Recipients	Purpose of communication
Data processors	Data processors, authorized personnel In the case of contractual obligations, the Controller may disclose data to, for example, suppliers supporting them in providing the Services, including but not limited to platform development, hosting, maintenance, backup, virtual infrastructure.
External consultants	In case of legal obligations or obligations related to a relationship established with the Data Subject, the Controller may disclose personal data to external consultants, such as accountants and lawyers.
Authorities and judicial proceedings	The Controller may disclose the personal data of the Data Subjects to state and/or administrative and/or judicial authorities if this is required by law, regulations, or orders of authorities, or to defend their own rights and/or interests.

2. 2. Disclosure

The personal data of the Data Subjects will not be disclosed.

Where are personal data stored?

The Controller stores personal data in paper archives within the Controller’s headquarters, as well as in electronic archives located both within the European Union and outside it, if this is instrumental to the pursuit of the aforementioned purposes. In the latter case, the Controller ensures that companies without offices within the European Union treat personal data with the utmost confidentiality, in compliance with the decisions of adequacy of the European Commission, any Privacy Shield, or, if necessary, by entering into agreements that guarantee an adequate level of protection.

How are personal data processed?

The Controller processes the personal data of the Data Subjects by adopting appropriate security measures to prevent unauthorized access, disclosure, alteration, or destruction.

The processing of data is carried out through computer procedures, telematic means, and, in residual cases, on paper media by internally authorized personnel, as well as by external processors if appointed, based on existing contractual agreements.

What is the policy on the processing of minors’ data?

The Controller is aware of the sensitivity of processing data concerning minors. In particular, the Services are not intended to be provided to children under 14 years of age, and the Controller does not knowingly process data of children under 14 years of age. In this regard, Data Subjects are requested not to request the provision of Services if the age is under 14 years.

The Controller encourages those exercising parental responsibility for children under 14 years of age to ensure that they do not request the provision of Services and, in any case, to educate children under 14 years of age not to provide their personal data through the Website.
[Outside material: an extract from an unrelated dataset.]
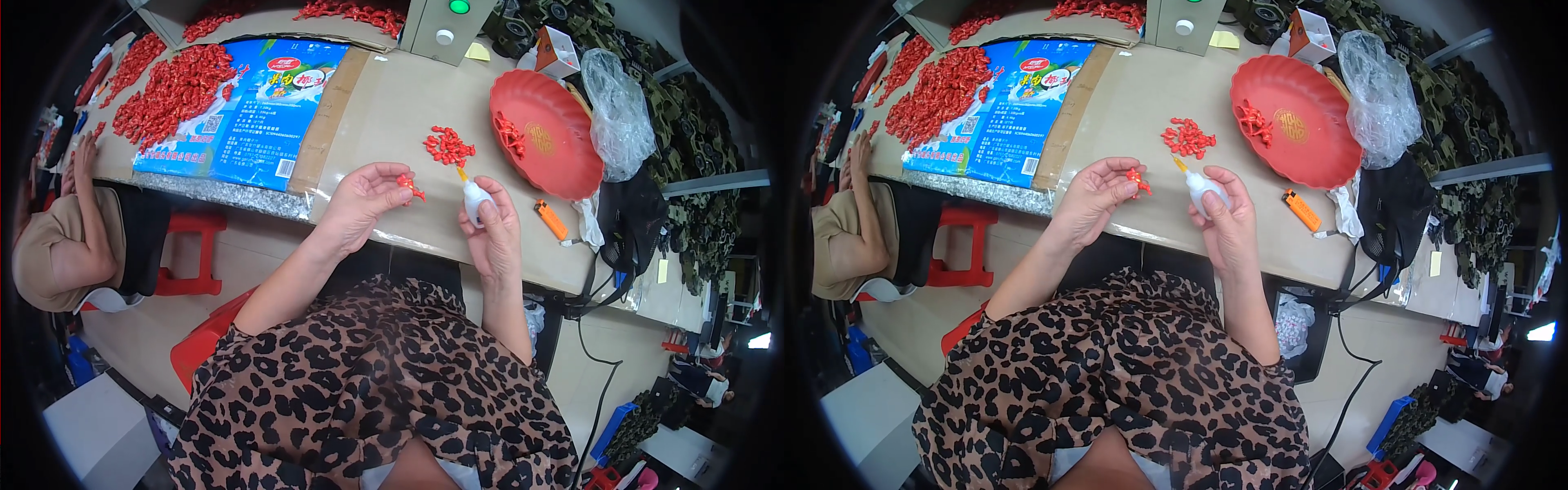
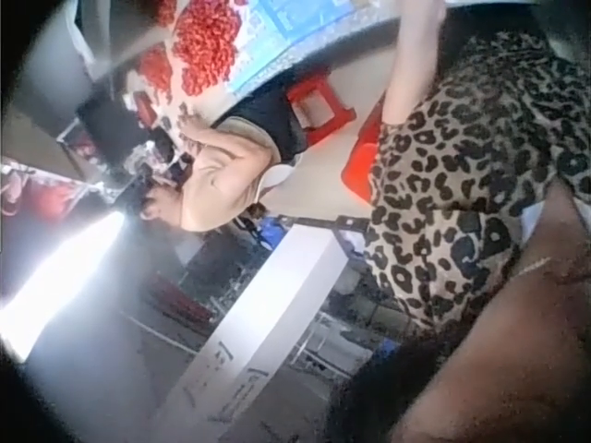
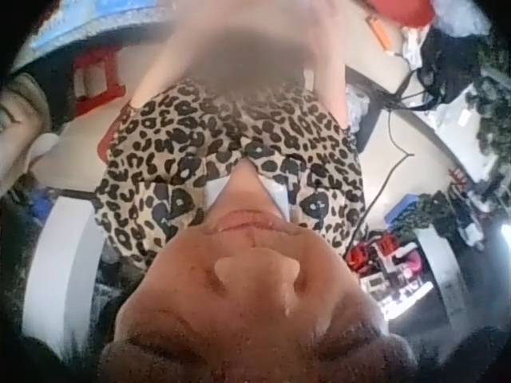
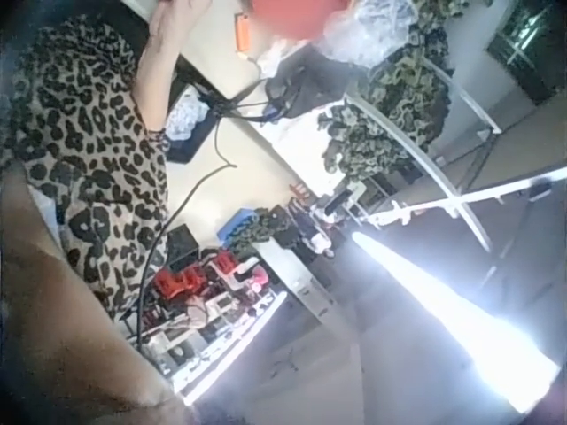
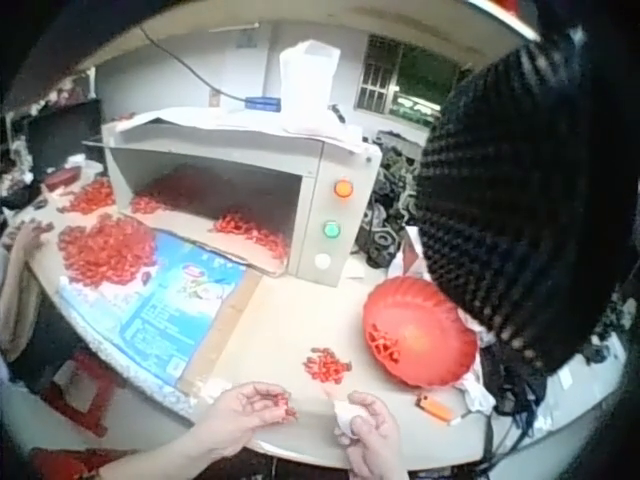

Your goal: The person assembles small red plastic toy components by applying glue from a glue dispenser to the parts and joining them together by hand.

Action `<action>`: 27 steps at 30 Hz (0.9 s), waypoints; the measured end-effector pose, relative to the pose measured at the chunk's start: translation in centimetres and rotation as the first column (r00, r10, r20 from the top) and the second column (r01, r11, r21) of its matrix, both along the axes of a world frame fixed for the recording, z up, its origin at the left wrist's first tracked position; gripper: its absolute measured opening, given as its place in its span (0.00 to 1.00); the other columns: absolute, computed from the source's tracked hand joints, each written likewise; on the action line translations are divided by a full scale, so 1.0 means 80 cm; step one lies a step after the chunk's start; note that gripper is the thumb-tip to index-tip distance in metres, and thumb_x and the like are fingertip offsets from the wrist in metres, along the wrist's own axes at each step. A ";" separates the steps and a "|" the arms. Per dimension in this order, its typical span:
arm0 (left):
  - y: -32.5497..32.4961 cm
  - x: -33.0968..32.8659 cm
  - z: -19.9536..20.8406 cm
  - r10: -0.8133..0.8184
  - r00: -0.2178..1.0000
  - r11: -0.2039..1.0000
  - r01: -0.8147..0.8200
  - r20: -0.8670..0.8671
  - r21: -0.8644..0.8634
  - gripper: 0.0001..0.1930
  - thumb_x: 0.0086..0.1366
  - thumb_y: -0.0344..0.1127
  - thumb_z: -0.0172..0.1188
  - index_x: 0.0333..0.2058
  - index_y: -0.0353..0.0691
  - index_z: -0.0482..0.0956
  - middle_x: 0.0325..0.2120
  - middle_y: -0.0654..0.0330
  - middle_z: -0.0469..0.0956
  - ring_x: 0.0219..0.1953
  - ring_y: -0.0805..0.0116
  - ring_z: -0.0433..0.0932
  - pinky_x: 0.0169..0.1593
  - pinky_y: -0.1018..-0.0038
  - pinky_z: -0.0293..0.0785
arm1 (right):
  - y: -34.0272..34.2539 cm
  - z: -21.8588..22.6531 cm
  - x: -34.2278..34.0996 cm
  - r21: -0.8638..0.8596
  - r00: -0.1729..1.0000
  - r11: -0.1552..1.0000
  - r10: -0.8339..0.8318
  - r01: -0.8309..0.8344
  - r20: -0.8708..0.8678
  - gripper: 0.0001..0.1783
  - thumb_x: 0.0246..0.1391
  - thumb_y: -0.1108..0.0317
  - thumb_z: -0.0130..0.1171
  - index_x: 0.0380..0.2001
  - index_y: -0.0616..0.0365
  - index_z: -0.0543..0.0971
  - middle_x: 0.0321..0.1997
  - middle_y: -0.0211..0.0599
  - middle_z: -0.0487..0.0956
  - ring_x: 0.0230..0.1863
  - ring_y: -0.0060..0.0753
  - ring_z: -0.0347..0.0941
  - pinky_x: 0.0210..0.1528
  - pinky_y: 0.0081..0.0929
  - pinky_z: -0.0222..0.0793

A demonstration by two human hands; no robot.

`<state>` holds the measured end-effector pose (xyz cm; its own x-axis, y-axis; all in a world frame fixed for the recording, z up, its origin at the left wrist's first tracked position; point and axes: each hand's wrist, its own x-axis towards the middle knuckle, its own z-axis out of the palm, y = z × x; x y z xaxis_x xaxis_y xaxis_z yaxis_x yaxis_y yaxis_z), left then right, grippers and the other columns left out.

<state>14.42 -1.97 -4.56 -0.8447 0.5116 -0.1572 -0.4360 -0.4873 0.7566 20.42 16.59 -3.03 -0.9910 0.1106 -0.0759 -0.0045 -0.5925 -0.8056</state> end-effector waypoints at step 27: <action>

If the Controller becomes aware that certain personal data relate to children under 14 years of age, the Controller will take measures to delete the personal data.

What happens if there are links to other websites?

The Controller informs the Data Subjects that this Policy applies only to the Website, and if there are links to other websites, the Data Subject should review the privacy policies of those sites before providing their personal data.

The Controller assumes no responsibility for personal data provided by Data Subjects on other websites.

Changes to the Policy

The Controller reserves the right to modify this Policy at any time. In the event of changes, the Controller will upload the new policy to this page and, in this regard, urges the Data Subject to check the policy changes: the Data Subject can view the history of policies by checking the date provided.

By continuing to use the Website after the modifications, the Data Subject accepts such modifications and consents to the processing of data as modified.